Jacqueline Grace

Jacqueline Grace

MBA '10, General Manager, Caesars Tropicana Atlantic City Resort & Casino

Industry

Management

Jacqueline Grace (MBA ’10) was named general manager of Caesars Entertainment’s Tropicana Atlantic City Resort & Casino in September, she became the second Black woman to lead an Atlantic City casino. She’s also likely the first resort GM, of any gender or race, who could build a slot machine in a pinch.

The native New Yorker holds a bachelor’s in electrical engineering from Stony Brook University but quickly pivoted to operations and human resources leadership roles before and after attending Darden.

“I studied electrical engineering because I wanted to learn how to build computers. Once I knew how, I didn’t want to do that anymore,” she says. “What really jazzed me was leading and organizing people and having an impact on them.”

Although she has spent her entire career working at just two companies — Merrill Lynch and Caesars — her wide array of technical, human and business skills has allowed her to skip between different roles at a pace matched only by the clip at which she speaks. Fast. Very fast.
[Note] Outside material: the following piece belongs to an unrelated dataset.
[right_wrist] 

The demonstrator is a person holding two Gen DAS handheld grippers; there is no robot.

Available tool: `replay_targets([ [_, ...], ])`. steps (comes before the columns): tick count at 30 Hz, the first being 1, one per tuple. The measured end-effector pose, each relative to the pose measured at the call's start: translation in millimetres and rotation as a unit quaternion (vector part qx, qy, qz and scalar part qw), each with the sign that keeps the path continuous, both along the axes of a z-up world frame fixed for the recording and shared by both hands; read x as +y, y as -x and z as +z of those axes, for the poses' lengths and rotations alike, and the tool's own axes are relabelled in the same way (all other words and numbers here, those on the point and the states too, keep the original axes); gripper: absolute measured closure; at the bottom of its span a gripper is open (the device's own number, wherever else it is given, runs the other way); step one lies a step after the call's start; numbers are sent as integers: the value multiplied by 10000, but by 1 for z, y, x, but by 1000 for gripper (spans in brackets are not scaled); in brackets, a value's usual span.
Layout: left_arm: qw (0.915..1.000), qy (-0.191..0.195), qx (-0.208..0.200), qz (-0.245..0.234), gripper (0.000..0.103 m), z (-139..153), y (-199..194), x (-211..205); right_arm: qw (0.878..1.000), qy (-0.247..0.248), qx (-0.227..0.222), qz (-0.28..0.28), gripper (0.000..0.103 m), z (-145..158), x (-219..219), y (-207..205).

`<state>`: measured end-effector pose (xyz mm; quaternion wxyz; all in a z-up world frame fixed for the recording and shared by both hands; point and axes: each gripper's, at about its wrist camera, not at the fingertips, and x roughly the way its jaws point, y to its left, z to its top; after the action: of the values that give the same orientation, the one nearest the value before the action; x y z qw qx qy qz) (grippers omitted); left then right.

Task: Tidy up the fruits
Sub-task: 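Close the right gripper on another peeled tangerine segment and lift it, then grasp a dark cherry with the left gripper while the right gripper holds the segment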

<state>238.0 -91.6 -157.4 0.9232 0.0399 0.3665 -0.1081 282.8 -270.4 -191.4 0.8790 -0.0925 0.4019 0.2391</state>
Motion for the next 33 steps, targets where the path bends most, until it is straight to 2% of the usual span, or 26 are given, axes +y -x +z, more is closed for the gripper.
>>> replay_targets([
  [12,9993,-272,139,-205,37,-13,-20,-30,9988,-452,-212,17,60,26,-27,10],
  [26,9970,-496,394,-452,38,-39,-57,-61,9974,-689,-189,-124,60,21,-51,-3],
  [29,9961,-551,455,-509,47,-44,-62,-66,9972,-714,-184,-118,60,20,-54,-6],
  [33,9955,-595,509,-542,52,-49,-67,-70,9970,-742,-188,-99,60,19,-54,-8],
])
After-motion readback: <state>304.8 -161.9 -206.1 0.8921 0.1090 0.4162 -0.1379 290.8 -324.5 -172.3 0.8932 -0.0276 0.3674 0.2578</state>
“I change jobs every year, on average, but for the most part, all of them have been a matter of me being tapped on the shoulder to do this different thing,” she says. On her blog, NotAboutJackie.com, she often muses about the challenges of juggling her career, marriage and two small children, calling herself the “chief engineer of the Hot Mess Express, trying to figure out how to ‘do life better’ while encouraging others to do the same.”
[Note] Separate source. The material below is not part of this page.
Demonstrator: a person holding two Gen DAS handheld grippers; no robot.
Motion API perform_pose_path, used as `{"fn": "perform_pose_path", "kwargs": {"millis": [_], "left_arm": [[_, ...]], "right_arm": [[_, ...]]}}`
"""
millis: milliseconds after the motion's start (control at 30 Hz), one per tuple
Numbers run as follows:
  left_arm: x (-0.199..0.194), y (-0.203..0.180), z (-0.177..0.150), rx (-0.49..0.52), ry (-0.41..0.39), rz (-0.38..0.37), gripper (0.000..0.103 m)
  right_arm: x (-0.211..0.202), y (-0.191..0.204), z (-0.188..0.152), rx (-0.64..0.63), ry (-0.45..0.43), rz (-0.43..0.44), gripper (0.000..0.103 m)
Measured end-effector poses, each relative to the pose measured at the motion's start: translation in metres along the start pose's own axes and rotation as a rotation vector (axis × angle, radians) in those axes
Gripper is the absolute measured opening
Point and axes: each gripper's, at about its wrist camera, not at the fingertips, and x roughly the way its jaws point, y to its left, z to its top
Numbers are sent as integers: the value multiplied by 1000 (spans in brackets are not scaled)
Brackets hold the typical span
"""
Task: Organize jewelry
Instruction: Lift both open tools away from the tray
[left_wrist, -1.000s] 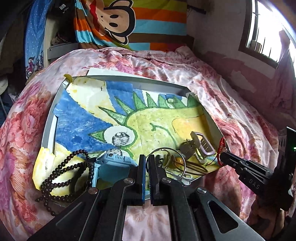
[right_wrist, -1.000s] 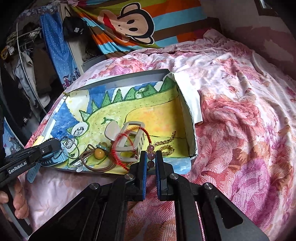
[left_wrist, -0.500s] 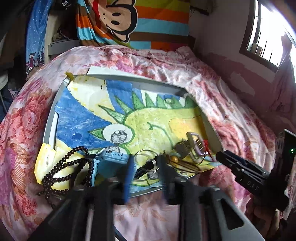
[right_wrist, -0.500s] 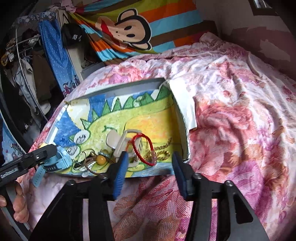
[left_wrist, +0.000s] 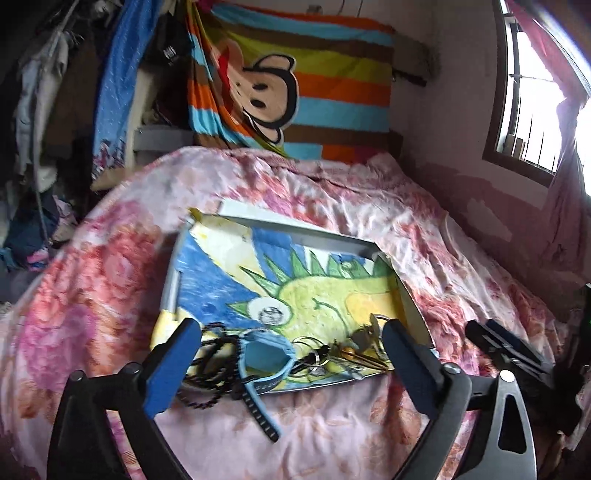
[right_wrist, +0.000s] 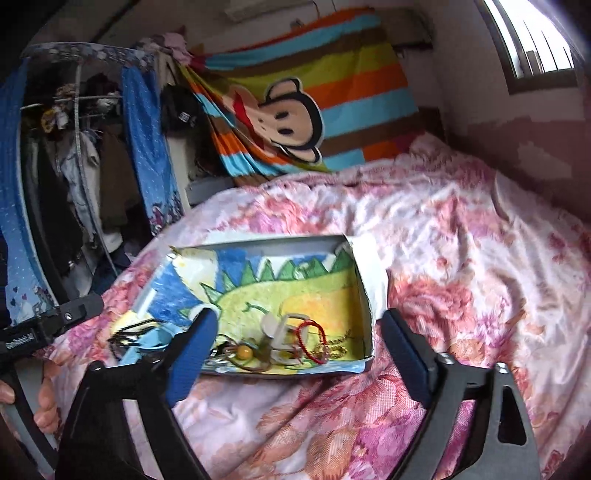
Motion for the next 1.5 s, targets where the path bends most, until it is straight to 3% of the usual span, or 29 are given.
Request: {"fn": "perform_pose_path", "kwargs": {"millis": [267,533,833,1100,1333,1500], "left_arm": [[-49,16,-22,49,-81,95,102],[-109,25,-49,62,-160,125,103],[-150,32,-84,56,-177,156,103],[-164,39,-100,30,-197,159,103],[-145,30,-108,111,-119,185,103],[-148,27,-109,116,-127,182,103]], "right_arm": [[-52,22,-15,-58,-55,25,102],[-103,52,-34,-116,-101,57,102],[-139,61,-60,-112,-96,65,102],[-143,63,-69,-119,-89,49,102],[-130,61,-75,-109,-45,30,102],[-129,61,-75,-110,-44,28,102]]}}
The pace came to a startling halt in March 2020, when virtually the entire hospitality industry was forced to close doors at the onset of the coronavirus pandemic. 

At the time, she was the assistant GM of Caesars’ Horseshoe Baltimore Casino, and she knew she would be overseeing devastating job losses among some of the most economically vulnerable people in the country.

“I wanted to be in the people business, and it suddenly became glaringly obvious just how much of a people business it was,” she says. “My first thought was, ‘Oh my goodness, I have hundreds of team members who are going to be out of work.’”

To clear her head and calm her fears, she focused on exercising, meditating and journaling. “Particularly during those 90 or 95 days we were closed, that was what sustained me emotionally, mentally and spiritually,” she says.

Meanwhile, her husband, an essential worker, continued working outside the home while Grace managed homeschooling and focused on protecting her kids’ own emotional well-being.

From home, she worked on staffing and reopening plans and all the attendant logistics involved in remaking how the business would operate in the new environment. 

Caesars provided full pay to furloughed workers to help bridge the gap for a few weeks until unemployment compensation kicked in, she said, and also closed the gap between wages and tips for those reliant on tips. The company also extended health coverage to those who have not yet been recalled, and it organized and contributed to an employee assistance fund.

Through all of that, Grace was promoted to the Atlantic City GM job on 16 September 2020, with new and unforeseen challenges in a new city and what had become, essentially, a new industry.